RIO - A Polícia Civil investiga dois ataques realizados por homens não identificados, na madrugada desta terça-feira, contra funcionários do Metrô, em estações da Linha 2, na Zona Norte do Rio. Num dos casos, um homem foi espancado e precisou passar por uma cirurgia para corrigir ferimentos na face. Em outra ação, um agente de segurança foi agredido com um taco de beisebol até ficar desacordado. Nas duas oportunidades, segundo a assessoria do MetrôRio, as vítimas reconheceram os camelôs que vendem irregularmente mercadorias no trens como os autores das respectivas agressões.

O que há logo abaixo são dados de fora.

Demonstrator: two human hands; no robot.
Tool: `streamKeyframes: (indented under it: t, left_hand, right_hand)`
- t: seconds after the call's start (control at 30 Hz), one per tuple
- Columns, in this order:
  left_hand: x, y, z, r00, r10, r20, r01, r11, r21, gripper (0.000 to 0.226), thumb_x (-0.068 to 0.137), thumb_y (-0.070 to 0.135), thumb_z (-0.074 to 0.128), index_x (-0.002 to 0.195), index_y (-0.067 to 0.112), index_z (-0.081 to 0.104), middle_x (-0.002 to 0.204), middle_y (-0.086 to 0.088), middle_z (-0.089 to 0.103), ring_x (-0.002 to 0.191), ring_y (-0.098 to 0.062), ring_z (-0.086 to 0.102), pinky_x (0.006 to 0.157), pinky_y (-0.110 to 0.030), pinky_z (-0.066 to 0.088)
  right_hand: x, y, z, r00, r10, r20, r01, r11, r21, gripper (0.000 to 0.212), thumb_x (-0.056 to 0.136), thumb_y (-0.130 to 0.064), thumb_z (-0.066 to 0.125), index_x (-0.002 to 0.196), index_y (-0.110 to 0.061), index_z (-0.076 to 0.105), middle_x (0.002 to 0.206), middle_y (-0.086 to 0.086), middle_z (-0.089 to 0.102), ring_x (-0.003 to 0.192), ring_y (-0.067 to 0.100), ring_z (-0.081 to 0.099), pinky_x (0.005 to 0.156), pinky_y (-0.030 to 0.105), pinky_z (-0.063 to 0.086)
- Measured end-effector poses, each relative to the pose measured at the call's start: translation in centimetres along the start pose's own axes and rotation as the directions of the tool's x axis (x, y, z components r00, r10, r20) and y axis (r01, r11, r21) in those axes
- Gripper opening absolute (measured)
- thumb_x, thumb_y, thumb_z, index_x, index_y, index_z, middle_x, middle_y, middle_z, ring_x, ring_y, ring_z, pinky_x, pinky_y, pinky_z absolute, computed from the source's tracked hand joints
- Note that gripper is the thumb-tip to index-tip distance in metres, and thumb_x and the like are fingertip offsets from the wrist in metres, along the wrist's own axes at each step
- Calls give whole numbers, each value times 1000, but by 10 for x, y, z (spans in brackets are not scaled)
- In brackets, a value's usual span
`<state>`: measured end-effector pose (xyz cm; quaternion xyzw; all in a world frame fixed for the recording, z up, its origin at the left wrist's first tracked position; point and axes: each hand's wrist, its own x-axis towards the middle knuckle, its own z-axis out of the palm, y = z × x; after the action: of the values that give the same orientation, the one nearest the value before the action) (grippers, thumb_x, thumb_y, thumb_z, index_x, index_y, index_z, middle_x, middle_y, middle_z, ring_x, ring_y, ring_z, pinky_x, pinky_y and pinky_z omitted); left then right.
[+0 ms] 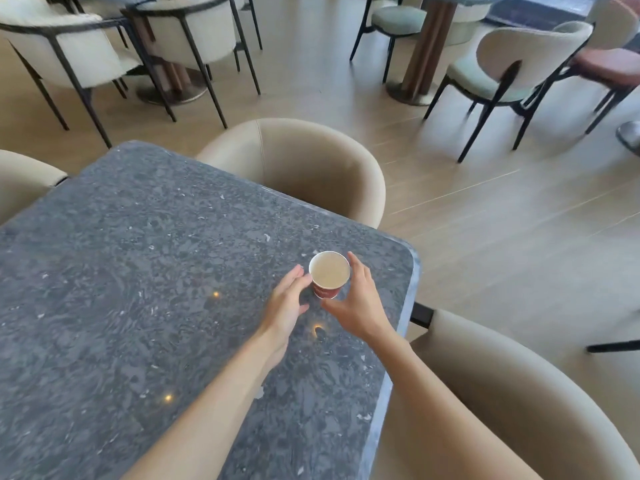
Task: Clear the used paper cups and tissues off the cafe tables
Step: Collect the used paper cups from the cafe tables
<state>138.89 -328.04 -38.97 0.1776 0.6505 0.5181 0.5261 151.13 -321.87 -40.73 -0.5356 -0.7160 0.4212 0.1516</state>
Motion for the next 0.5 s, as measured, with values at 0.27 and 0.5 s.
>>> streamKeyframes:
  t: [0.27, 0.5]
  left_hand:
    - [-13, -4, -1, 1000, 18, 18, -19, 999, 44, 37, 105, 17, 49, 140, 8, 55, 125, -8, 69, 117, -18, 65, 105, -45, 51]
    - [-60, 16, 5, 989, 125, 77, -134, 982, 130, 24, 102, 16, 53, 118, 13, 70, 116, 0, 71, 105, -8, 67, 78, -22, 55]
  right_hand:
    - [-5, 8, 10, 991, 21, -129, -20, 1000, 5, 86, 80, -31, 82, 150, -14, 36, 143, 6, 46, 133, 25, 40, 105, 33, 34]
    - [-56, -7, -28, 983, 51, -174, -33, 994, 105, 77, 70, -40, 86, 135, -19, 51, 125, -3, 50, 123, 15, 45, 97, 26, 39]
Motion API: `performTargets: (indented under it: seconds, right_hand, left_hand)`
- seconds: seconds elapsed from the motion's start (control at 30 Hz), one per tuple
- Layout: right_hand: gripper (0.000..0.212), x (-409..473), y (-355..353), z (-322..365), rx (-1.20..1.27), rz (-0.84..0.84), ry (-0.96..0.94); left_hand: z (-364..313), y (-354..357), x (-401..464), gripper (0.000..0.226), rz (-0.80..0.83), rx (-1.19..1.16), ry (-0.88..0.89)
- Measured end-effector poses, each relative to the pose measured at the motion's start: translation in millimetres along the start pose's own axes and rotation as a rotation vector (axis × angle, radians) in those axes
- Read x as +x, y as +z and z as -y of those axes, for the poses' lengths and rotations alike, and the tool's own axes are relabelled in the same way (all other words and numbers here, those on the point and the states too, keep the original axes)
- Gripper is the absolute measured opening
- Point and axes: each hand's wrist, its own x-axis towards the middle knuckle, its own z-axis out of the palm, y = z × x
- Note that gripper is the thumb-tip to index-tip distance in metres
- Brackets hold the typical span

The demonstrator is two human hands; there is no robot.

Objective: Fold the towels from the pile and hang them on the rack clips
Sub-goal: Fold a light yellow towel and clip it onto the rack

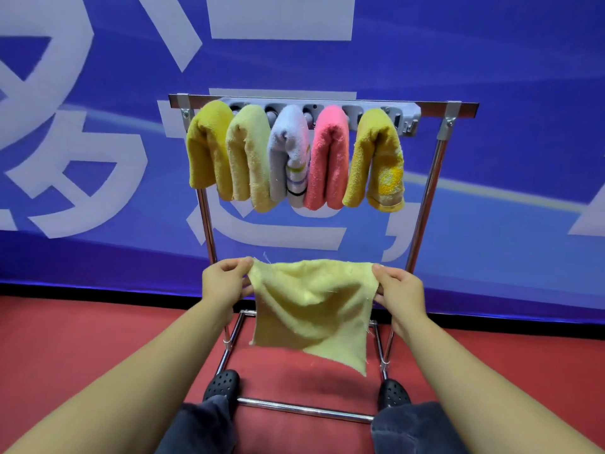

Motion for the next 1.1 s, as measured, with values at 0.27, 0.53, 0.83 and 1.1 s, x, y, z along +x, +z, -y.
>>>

O primeiro caso ocorreu por volta da meia-noite, na altura da estação de Coelho Neto. Numa ação que foi flagrada por câmeras de segurança, um agente foi atacado quando fechada a estação. As imagens mostram a vitima sendo perseguida por três homens. Ao cair nas proximidades das roletas, ela é atacada com socos e chutes. O funcionário ainda tenta ficar de pé, mas é novamente agredido pelos homens, que fogem em seguida.Segundo a assessoria do MetrôRio, o agente está internado em um hospital particular.

O segundo ataque aconteceu dez minutos depois, desta vez na altura da estação de Irajá. Dois agentes foram perseguidos por oito homens já na área externa da estação. Eles foram espancados com com pedaços de madeira e um taco de beisebol. Uma das vítimas, mesmo ferida, conseguiu fugir. A outra continuou a ser agredida até ficar desacordada. Os agressores fugiram levando uma bicicleta e uma bolsa com os pertences de um dos funcionários. Eles foram medicados e liberados.

O caso está sendo investigado por policiais da 27ªDP (Vicente de Carvalho), que tentam identificar os agressores. De acordo com o MetrôRio, a venda de produtos dentro das composições é proibida, conforme determinam a Lei Federal nº 6.149/74, Decreto nº 2.522/79 e a Resolução nº 1.264/2017, da Secretaria de Estado de Transportes (Setrans). Ainda segundo o MetrôRio, para cumprimento do que determina a Lei, os agentes de segurança são orientados a retirar os ambulantes do sistema metroviário, de forma pacífica, com o objetivo de manter a ordem no sistema e a qualidade do serviço prestado aos clientes.